【トップガン】 †
概要 | |
創設 | 1969年 |
所属国 | アメリカ合衆国 |
部隊編制単位 | 学校 |
兵種、任務、特性 | アドバーサリー |
上級部隊 | NSAWC(海軍打撃・航空作戦センター) |
所在地 | ファロン航空基地(ネバダ州) |
Naval Fighter Weapons School: NFWS (海軍戦闘機兵器学校)
アメリカ海軍航空隊のアドバーサリー飛行隊。「トップガン」の敬称で呼ばれる事が多い。
一般には映画「トップガン(1986)」「トップガン マーベリック(2021)」の題材になった事で有名。
というより、映画の知名度によってのみ有名になっている。
言葉としては有名だが、NFWSの部隊としての実態は知名度が低い。
現代で「トップガン」と言えば、それは単に精鋭のパイロットを指す慣用表現である事が多い。
主任務は海軍航空隊における空中戦技術の維持・向上。
海軍航空隊の戦闘機エビエーターから、特に技量に優れた人材(海軍の全エビエーター中1%程度)を招集し、高度な空中戦技術の訓練を行う。
そしてこの訓練を終えた卒業生(これも「トップガン」と呼ばれる)は原隊に戻るか機種転換訓練に移行し、同僚に対して技術の教導を行う。

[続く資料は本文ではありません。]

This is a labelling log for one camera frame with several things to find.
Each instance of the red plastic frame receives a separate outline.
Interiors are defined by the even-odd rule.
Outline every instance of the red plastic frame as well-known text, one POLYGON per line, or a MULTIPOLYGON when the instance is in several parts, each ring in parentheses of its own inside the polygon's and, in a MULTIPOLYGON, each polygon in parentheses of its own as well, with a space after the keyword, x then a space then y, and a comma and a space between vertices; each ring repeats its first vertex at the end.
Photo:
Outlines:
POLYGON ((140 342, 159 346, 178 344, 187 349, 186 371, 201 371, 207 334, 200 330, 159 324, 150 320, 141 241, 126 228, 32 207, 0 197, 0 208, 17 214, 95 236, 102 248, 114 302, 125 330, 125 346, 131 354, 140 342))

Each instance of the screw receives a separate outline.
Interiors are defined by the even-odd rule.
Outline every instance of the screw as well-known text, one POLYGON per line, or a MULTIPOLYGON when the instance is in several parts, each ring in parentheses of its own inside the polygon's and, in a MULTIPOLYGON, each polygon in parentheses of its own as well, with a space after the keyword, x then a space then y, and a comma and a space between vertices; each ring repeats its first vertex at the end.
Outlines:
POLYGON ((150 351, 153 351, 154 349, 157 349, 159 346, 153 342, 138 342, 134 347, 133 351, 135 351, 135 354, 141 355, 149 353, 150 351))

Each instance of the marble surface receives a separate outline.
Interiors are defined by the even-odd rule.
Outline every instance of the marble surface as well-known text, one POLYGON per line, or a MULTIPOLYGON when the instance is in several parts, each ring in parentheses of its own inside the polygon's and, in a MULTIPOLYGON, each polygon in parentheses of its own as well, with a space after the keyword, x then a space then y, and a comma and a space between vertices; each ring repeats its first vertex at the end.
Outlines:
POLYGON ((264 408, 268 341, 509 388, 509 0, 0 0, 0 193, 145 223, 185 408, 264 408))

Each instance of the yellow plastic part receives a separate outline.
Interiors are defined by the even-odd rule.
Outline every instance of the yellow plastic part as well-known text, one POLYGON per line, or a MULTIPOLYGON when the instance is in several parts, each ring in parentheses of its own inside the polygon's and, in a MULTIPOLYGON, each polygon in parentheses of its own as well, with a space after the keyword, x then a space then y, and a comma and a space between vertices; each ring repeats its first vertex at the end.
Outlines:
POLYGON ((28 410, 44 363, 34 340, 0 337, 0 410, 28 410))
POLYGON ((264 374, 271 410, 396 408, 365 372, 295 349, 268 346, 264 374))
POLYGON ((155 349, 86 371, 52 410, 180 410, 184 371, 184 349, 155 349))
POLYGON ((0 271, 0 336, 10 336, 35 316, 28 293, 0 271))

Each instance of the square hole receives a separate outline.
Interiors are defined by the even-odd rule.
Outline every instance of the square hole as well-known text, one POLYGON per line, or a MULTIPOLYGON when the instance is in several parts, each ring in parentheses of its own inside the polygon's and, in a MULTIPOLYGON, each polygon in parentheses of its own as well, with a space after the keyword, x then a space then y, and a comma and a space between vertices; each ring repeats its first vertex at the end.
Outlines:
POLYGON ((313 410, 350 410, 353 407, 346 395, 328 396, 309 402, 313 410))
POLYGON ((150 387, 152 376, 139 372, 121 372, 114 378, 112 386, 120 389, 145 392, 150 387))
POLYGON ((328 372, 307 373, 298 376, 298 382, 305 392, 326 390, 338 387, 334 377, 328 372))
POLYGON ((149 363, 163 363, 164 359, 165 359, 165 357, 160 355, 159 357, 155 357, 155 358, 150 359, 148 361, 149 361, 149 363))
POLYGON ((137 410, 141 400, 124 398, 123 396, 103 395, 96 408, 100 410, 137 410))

発足当初はカリフォルニア州サンディエゴにあるミラマー海軍航空基地に所在。後にネバダ州ファロン海軍航空基地に移転。
1996年に海軍打撃作戦センター(NSWC)傘下に移籍し、同センター傘下の海軍攻撃・航空作戦センター(NSAWC: Naval Strike and Air Warfare Center)の一部門として活動を続けている。

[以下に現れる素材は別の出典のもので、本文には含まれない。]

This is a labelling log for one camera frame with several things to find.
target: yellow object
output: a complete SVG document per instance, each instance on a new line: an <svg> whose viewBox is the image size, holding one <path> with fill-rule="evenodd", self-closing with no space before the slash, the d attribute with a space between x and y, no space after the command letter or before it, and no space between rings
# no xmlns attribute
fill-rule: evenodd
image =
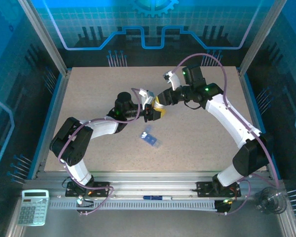
<svg viewBox="0 0 296 237"><path fill-rule="evenodd" d="M161 105L159 103L159 99L158 96L155 98L155 100L152 103L152 107L154 108L154 110L161 112L161 118L165 115L166 110L164 109L164 105Z"/></svg>

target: blue pen
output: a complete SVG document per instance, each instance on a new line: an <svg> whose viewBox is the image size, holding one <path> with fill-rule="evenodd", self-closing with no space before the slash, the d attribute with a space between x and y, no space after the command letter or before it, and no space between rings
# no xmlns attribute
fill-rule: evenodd
<svg viewBox="0 0 296 237"><path fill-rule="evenodd" d="M171 196L143 196L144 200L172 200Z"/></svg>

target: black mounting bracket
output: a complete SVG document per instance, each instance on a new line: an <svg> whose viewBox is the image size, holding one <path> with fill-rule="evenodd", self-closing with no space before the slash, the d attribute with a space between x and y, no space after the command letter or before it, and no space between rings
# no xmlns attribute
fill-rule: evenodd
<svg viewBox="0 0 296 237"><path fill-rule="evenodd" d="M109 182L93 182L92 187L108 187L107 189L87 190L78 186L75 182L68 182L66 188L66 197L78 197L83 195L86 198L106 198L109 195Z"/></svg>
<svg viewBox="0 0 296 237"><path fill-rule="evenodd" d="M197 192L198 198L233 198L235 192L237 192L237 197L241 197L240 187L237 183L216 192L213 182L196 182L196 189L193 191Z"/></svg>

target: enclosure
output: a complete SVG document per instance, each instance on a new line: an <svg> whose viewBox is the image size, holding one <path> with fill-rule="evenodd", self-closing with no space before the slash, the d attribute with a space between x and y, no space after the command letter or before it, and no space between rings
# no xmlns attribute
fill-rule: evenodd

関連:ランダル・H・カニンガム ベストガイ アグレッサー 飛行教導群
設立の経緯 †
朝鮮戦争当時、アメリカ軍戦闘機のキルレシオは12:1であった。
しかしこれが、ベトナム戦争の初期には3:1にまで悪化した。
原因は大きく分けて二つある。
一つは、第二次世界大戦を経験した精鋭パイロットが世代交代して現役を退いた事。
もう一つは、ミサイル万能論を信じてドッグファイトを軽視する戦術思想を採用した事である。
機材に至っては機関砲を装備しないミサイリアーであったため、MiG-17やMiG-21といった旧世代機の機関砲で撃墜される有様だった。

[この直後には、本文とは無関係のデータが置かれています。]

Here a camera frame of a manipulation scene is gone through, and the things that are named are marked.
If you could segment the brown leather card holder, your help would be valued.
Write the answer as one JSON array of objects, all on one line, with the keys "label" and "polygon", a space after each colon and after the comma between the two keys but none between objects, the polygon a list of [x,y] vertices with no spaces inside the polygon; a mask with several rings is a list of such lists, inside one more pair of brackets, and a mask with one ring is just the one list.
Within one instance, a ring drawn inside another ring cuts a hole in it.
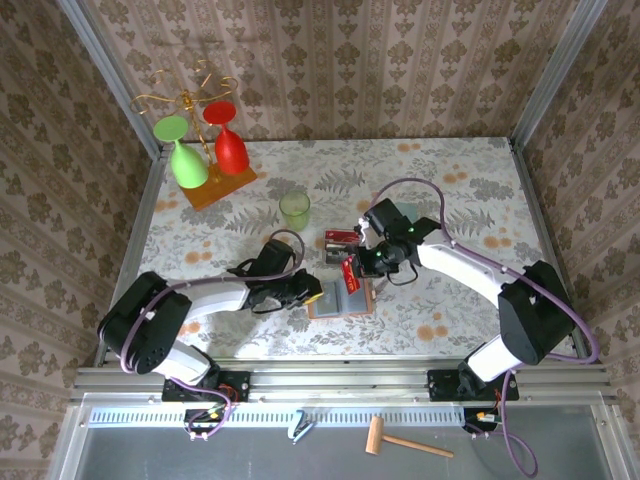
[{"label": "brown leather card holder", "polygon": [[363,316],[373,312],[371,283],[364,281],[360,288],[349,294],[346,282],[336,279],[322,283],[323,295],[308,306],[312,320]]}]

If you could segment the black VIP credit card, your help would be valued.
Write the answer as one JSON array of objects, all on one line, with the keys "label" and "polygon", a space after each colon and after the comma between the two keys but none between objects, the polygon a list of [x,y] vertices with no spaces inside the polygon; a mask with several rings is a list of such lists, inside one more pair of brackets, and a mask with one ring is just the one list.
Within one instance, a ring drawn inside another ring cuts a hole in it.
[{"label": "black VIP credit card", "polygon": [[325,262],[328,265],[339,265],[352,253],[352,244],[327,242],[324,247]]}]

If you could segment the clear acrylic card box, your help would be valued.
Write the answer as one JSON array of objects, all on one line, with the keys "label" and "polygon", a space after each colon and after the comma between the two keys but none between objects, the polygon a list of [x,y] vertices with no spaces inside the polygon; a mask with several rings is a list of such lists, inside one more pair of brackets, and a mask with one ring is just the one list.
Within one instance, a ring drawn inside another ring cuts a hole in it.
[{"label": "clear acrylic card box", "polygon": [[327,265],[339,265],[355,253],[360,236],[354,230],[330,229],[324,232],[324,261]]}]

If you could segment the green translucent plastic cup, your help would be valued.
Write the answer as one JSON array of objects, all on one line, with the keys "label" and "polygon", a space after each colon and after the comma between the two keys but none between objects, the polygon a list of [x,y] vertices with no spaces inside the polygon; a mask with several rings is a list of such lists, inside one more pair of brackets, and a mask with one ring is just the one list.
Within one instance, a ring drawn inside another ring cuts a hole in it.
[{"label": "green translucent plastic cup", "polygon": [[311,201],[299,190],[287,192],[279,201],[279,209],[288,228],[297,232],[304,230],[309,222]]}]

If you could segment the floral patterned tablecloth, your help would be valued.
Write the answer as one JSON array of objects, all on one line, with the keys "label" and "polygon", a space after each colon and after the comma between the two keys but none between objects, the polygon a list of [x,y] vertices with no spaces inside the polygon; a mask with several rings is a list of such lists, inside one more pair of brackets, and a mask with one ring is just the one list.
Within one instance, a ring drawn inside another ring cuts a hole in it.
[{"label": "floral patterned tablecloth", "polygon": [[[299,190],[310,220],[293,246],[306,269],[338,279],[324,261],[324,232],[349,230],[375,196],[413,204],[418,217],[444,217],[464,246],[512,268],[542,258],[514,160],[504,138],[257,142],[257,179],[202,211],[166,174],[140,270],[170,280],[226,272],[280,236],[280,199]],[[215,358],[463,357],[499,331],[497,310],[459,282],[425,269],[373,284],[369,315],[312,320],[303,308],[219,313],[186,323],[180,339]]]}]

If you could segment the blue white plastic clip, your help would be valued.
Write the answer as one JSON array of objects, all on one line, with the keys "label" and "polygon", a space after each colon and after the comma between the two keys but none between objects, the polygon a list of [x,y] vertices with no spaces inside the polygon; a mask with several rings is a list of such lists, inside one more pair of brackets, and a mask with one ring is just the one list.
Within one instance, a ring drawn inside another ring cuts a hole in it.
[{"label": "blue white plastic clip", "polygon": [[298,409],[288,428],[288,438],[296,445],[314,426],[315,422],[311,417],[304,410]]}]

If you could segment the red plastic wine glass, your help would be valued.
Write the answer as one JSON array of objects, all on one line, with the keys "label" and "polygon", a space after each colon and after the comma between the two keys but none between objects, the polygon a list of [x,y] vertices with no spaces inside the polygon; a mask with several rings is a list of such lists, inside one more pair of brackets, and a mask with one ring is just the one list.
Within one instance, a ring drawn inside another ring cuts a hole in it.
[{"label": "red plastic wine glass", "polygon": [[229,101],[215,101],[203,111],[209,125],[219,126],[215,140],[215,155],[220,170],[227,175],[239,175],[249,168],[249,157],[242,138],[229,128],[236,116],[236,108]]}]

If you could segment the black power connector block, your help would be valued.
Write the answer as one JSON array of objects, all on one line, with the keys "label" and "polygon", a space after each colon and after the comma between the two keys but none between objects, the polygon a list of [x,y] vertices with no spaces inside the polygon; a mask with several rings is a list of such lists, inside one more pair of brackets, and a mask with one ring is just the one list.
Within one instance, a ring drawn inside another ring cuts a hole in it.
[{"label": "black power connector block", "polygon": [[465,408],[463,429],[470,434],[493,432],[500,425],[500,417],[492,410]]},{"label": "black power connector block", "polygon": [[188,409],[184,415],[184,430],[192,440],[208,439],[226,414],[225,407]]}]

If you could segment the small wooden mallet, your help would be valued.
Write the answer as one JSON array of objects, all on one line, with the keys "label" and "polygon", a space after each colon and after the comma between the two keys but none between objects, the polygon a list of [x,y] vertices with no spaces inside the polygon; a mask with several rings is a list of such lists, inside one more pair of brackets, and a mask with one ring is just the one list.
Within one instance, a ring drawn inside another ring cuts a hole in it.
[{"label": "small wooden mallet", "polygon": [[448,459],[452,459],[455,456],[455,454],[449,450],[387,435],[384,433],[384,419],[380,416],[373,416],[369,424],[365,452],[371,455],[379,455],[383,443],[390,443]]}]

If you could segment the green plastic wine glass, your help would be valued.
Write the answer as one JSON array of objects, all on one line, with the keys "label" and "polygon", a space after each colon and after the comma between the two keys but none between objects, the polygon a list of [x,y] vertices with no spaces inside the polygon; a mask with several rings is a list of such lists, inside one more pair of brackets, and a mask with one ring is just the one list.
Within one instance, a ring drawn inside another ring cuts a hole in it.
[{"label": "green plastic wine glass", "polygon": [[176,182],[181,188],[195,189],[209,178],[208,167],[201,155],[182,142],[189,130],[188,121],[177,115],[160,119],[153,128],[155,137],[161,142],[172,143],[169,163]]}]

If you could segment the grey metal shelf panel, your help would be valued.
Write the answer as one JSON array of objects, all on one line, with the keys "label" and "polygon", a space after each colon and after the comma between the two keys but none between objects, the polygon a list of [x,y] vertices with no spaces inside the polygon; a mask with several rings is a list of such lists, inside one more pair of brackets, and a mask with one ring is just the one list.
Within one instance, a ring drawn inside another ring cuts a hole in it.
[{"label": "grey metal shelf panel", "polygon": [[91,428],[96,407],[180,406],[84,399],[68,409],[46,480],[640,480],[640,459],[619,408],[591,405],[508,409],[512,446],[499,432],[389,426],[384,433],[452,451],[452,459],[383,443],[365,452],[366,427],[314,426],[296,445],[288,428],[232,428],[206,440],[181,428]]}]

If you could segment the aluminium frame rail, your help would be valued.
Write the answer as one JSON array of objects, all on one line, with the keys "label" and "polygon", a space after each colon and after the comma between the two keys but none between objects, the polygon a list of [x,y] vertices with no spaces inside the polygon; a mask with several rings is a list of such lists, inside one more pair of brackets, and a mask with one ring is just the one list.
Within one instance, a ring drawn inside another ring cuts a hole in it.
[{"label": "aluminium frame rail", "polygon": [[[358,357],[336,359],[220,359],[224,370],[249,371],[252,403],[307,405],[421,405],[429,401],[427,374],[453,369],[452,358]],[[524,406],[591,405],[616,402],[616,389],[600,364],[571,365],[545,361],[516,373],[520,403]],[[122,372],[109,355],[100,367],[81,368],[71,401],[145,404],[160,399],[163,378]]]}]

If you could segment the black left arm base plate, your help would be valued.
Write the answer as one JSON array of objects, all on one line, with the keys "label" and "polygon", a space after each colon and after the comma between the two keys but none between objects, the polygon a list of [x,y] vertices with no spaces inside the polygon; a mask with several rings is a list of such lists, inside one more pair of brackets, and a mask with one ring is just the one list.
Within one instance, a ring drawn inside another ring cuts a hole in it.
[{"label": "black left arm base plate", "polygon": [[247,402],[250,393],[251,374],[248,371],[220,370],[208,374],[196,386],[187,389],[171,380],[163,385],[163,402],[220,402],[221,398],[200,389],[215,390],[226,395],[232,402]]}]

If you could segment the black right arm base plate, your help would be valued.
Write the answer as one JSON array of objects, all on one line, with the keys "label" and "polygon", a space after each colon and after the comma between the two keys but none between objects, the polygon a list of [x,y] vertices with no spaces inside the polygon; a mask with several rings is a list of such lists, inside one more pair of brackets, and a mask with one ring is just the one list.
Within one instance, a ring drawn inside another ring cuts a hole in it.
[{"label": "black right arm base plate", "polygon": [[427,372],[426,387],[434,402],[494,401],[502,393],[506,375],[484,382],[470,371],[434,369]]}]

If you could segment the aluminium table side rail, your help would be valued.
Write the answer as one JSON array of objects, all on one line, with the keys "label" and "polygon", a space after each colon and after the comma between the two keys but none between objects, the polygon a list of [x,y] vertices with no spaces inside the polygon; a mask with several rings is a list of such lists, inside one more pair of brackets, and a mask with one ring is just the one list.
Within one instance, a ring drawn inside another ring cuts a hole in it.
[{"label": "aluminium table side rail", "polygon": [[165,178],[169,154],[169,150],[163,149],[160,156],[151,164],[110,307],[116,305],[137,278],[158,194]]},{"label": "aluminium table side rail", "polygon": [[[526,198],[531,216],[533,218],[533,224],[539,239],[540,250],[543,254],[544,259],[555,268],[556,272],[560,277],[560,281],[563,284],[563,287],[568,293],[569,290],[566,285],[564,276],[562,274],[561,265],[555,255],[551,235],[548,232],[545,217],[544,217],[542,208],[540,206],[540,203],[538,201],[534,184],[529,175],[529,171],[527,169],[527,165],[523,157],[522,151],[509,138],[507,138],[507,145],[510,148],[510,151],[514,160],[514,164],[518,172],[522,190],[524,192],[524,196]],[[588,357],[589,354],[591,353],[591,347],[589,347],[588,344],[586,343],[584,334],[582,333],[582,330],[579,327],[576,326],[574,328],[573,332],[571,333],[571,339],[574,345],[573,348],[577,358],[583,359]]]}]

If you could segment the aluminium frame post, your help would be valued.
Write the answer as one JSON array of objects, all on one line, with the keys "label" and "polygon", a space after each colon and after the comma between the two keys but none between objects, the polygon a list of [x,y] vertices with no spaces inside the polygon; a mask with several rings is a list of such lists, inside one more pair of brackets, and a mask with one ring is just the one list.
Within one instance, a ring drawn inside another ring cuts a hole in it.
[{"label": "aluminium frame post", "polygon": [[608,0],[579,0],[570,21],[544,69],[511,135],[511,144],[523,150],[575,63]]},{"label": "aluminium frame post", "polygon": [[131,110],[130,100],[134,97],[132,90],[127,85],[122,69],[118,66],[114,54],[110,52],[88,8],[81,0],[57,0],[57,2],[104,78],[118,106],[124,112],[138,140],[149,157],[153,161],[158,160],[162,154],[162,147],[155,139],[148,122]]}]

この調査結果を受け、失われた空中戦技術の再習得を目的として設立されたのがトップガンである。
事実、教導修了者が各自の原隊に復帰した後、ベトナム戦争末期にはキルレシオが再び12:1まで回復している。
使用機 †
- F/A-18A/B
- F-16A/B/N
当初はアドバーサリー専用機としてN型(F-16C/DのBlock 30前期型に相当)を導入。
しかし主翼に欠陥が見つかったため1995年に使用停止、廃棄された(この欠陥は空軍の基準では許容されていたが、海軍の基準では問題とされた)。
その後、パキスタン向けに製造されたが輸出がキャンセルされたA/B型を導入して用いている。 - F-5E/F/N/T-38
当初はMiG-21の飛行特性をシミュレートするアドバーサリーとして導入。
近年はスイス空軍から退役したE型(スイスでライセンス生産されたもの)を購入・レストアしてF-5Nとして用いている。 - F-14
F/A-18と共に主力として活躍したが、2003年に退役。 - A-4
MiG-17の飛行特性をシミュレートするアドバーサリーとして用いられていた。